Кудрявая брюнетка с темными бровями и ясными голубыми глазами, она отличалась грацией движений и обладала той редко встречающейся независимостью характера, которая не отталкивает окружающих. Она любила рисовать, часто рисовала и, видимо, имела к тому талант. Проводив меня, она собиралась поступать в народный университет на искусствоведение. Влюблен в нее я не был, но она была чудесная, очень мне нравилась и порой, когда мы выпивали белого вина, во мне загорались к ней чувства. Сложность была в том, что она четко знала, насколько далеко ей следует заходить.

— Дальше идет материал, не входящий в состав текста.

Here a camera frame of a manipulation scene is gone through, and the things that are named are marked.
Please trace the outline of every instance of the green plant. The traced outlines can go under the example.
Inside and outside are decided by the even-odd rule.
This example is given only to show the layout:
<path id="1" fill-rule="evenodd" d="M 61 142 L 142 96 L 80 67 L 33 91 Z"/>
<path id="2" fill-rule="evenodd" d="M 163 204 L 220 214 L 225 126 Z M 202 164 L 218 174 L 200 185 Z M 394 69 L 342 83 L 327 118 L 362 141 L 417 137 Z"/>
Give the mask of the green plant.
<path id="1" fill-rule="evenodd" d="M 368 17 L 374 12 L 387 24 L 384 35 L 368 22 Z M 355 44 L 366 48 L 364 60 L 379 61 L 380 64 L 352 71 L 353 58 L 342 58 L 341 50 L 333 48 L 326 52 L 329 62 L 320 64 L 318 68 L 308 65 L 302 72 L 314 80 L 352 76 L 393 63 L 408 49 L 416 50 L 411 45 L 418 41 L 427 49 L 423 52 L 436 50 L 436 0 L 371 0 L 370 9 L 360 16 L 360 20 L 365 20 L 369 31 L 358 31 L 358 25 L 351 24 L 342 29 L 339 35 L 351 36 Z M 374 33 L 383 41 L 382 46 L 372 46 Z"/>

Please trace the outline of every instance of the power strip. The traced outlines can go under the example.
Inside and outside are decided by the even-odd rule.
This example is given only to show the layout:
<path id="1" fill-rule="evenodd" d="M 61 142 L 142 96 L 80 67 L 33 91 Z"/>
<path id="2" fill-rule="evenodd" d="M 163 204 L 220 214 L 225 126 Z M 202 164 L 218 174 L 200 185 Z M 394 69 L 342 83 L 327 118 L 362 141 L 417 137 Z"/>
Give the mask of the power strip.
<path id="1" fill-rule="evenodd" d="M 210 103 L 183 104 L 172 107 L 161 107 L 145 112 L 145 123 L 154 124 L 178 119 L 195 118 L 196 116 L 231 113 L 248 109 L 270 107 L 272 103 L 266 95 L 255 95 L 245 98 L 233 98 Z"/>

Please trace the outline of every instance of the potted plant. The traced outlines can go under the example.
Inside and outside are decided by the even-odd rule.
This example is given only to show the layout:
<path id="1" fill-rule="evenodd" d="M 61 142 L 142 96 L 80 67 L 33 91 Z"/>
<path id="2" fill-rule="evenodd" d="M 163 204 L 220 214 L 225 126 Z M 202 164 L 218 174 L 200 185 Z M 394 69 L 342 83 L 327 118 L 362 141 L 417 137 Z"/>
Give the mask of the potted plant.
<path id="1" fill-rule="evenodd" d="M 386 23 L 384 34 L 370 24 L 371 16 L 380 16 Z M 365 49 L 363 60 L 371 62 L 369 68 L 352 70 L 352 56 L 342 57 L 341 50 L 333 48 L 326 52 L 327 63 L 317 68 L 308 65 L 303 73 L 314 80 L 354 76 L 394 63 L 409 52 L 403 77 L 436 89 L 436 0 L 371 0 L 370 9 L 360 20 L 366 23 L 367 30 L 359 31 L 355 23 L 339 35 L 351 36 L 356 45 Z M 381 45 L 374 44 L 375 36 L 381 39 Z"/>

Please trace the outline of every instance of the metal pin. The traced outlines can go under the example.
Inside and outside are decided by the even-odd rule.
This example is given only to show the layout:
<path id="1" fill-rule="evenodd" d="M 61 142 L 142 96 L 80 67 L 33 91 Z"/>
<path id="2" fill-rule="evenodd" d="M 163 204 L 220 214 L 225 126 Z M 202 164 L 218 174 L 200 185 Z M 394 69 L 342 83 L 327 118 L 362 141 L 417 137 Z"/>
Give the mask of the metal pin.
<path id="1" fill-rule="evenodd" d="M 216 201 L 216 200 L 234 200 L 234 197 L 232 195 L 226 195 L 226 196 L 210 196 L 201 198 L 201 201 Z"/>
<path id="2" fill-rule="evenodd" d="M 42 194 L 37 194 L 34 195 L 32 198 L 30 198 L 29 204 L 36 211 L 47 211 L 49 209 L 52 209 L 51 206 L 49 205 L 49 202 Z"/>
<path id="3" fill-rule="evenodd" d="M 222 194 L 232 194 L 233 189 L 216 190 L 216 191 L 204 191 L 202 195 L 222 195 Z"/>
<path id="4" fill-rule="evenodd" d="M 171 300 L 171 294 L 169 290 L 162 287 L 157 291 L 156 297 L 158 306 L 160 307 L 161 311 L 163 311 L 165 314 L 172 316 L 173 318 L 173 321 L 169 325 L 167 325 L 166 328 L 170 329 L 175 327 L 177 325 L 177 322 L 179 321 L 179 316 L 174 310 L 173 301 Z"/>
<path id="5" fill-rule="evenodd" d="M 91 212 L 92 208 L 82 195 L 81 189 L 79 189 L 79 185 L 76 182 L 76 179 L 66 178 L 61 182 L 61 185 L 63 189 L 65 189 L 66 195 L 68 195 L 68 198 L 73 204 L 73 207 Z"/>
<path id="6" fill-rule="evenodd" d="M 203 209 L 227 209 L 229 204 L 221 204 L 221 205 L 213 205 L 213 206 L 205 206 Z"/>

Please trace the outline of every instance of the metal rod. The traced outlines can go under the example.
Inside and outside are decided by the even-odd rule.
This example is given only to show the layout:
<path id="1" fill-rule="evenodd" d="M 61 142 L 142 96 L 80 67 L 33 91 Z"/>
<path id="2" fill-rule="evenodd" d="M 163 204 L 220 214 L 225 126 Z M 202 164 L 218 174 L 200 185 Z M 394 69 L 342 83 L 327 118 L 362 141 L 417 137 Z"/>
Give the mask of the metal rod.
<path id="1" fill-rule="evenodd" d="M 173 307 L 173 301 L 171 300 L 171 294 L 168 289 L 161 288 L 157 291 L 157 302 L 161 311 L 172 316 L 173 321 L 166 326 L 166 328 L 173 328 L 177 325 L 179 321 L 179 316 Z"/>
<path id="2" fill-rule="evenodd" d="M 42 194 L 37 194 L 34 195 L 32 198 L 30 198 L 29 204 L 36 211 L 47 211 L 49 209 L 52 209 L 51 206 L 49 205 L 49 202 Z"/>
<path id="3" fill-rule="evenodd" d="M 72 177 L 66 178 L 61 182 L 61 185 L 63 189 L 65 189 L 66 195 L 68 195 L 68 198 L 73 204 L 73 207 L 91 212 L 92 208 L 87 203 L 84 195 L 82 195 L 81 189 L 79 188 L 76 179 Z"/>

За те недели, что мы встречались, я дважды умолял ее — мы тогда лежали, полуголые, в кровати у нее дома или в моей комнате в Курятнике. Но нет, не для меня она себя берегла.
— Тогда давай сзади, что ли! — в отчаянии выпалил я, не до конца понимая, что это означает. Лина прильнула ко мне своим тоненьким телом и закрыла мне рот поцелуем. Несколько секунд — я ощутил ненавистную судорогу в паху, трусы промокли от спермы, и я отстранился от Лины, а та, полная дразнящего желания, не осознавала, что за миг настроение у меня совершенно переменилось.
На перроне она с маленьким рюкзачком на спине стояла рядом со мной, сунув руки в задние карманы брюк. До отправления поезда оставалось шесть минут. Мимо нас в вагон то и дело заходили пассажиры.
— Я до киоска добегу, — сказала она, взглянув на меня, — тебе взять чего-нибудь?
Я покачал головой:
— Хотя да. Колу.
Она поспешила к киоску «Нарвесен». Хильда посмотрела на меня и улыбнулась. Ларс опустил глаза. Эйрик уставился вдаль, на порт.
— Сейчас, когда ты собрался в одиночное плаванье, — он обернулся ко мне, — я дам тебе совет.
— Ну? — сказал я.
— Думай, прежде чем делать. Старайся, чтобы тебя не застукали. И тогда все будет хорошо. Если, например, захочешь, чтобы кто-нибудь из учениц тебе отсосал, пускай, ради всего святого, под стол спрячется. Ясно?
— А это не двойная мораль? — спросил я.
Он рассмеялся.
— И если ты там себе девушку заведешь и будешь ее поколачивать, то бей по тем местам, где синяков не видно, — добавила Хильда, — и ни в коем случае не по лицу, даже если очень захочется.
— По-твоему, мне сразу две нужны? Что одна тут, а вторая — там?
— А почему бы и нет?
— Одну будешь бить, а другую нет, — сказал Эйрик. — Для равновесия лучше не придумаешь.
— Еще советы? — поинтересовался я.
— Я как-то смотрел по телеку интервью с каким-то старым актером, — сказал Ларс, — его спросили, есть ли у него в жизни такой опыт, которым он хотел бы поделиться со зрителями. Он сказал, что да, есть. Душ в ванной надо вешать так, чтобы лилось точно в ванну. А не то весь пол зальешь.
Мы засмеялись. Ларс с довольным видом огляделся. Из-за его спины показалась Лина. Она вернулась ни с чем.
— Там очередь была, — сказала она, — но в поезде есть буфет.
— Есть, — кивнул я.
— Пошли?
— Ладно, — согласился я, — как говорит Флекснес[2], вот и ладушки. Хватит с меня этого вашего Кристиансанна!
Они по очереди обняли меня. Эту традицию мы завели во втором классе гимназии — каждый раз, встречаясь, мы обнимались.
Потом я закинул на спину рюкзак, подхватил чемодан и следом за Линой вошел в вагон. Они помахали мне, а потом поезд тронулся и они побрели к парковке.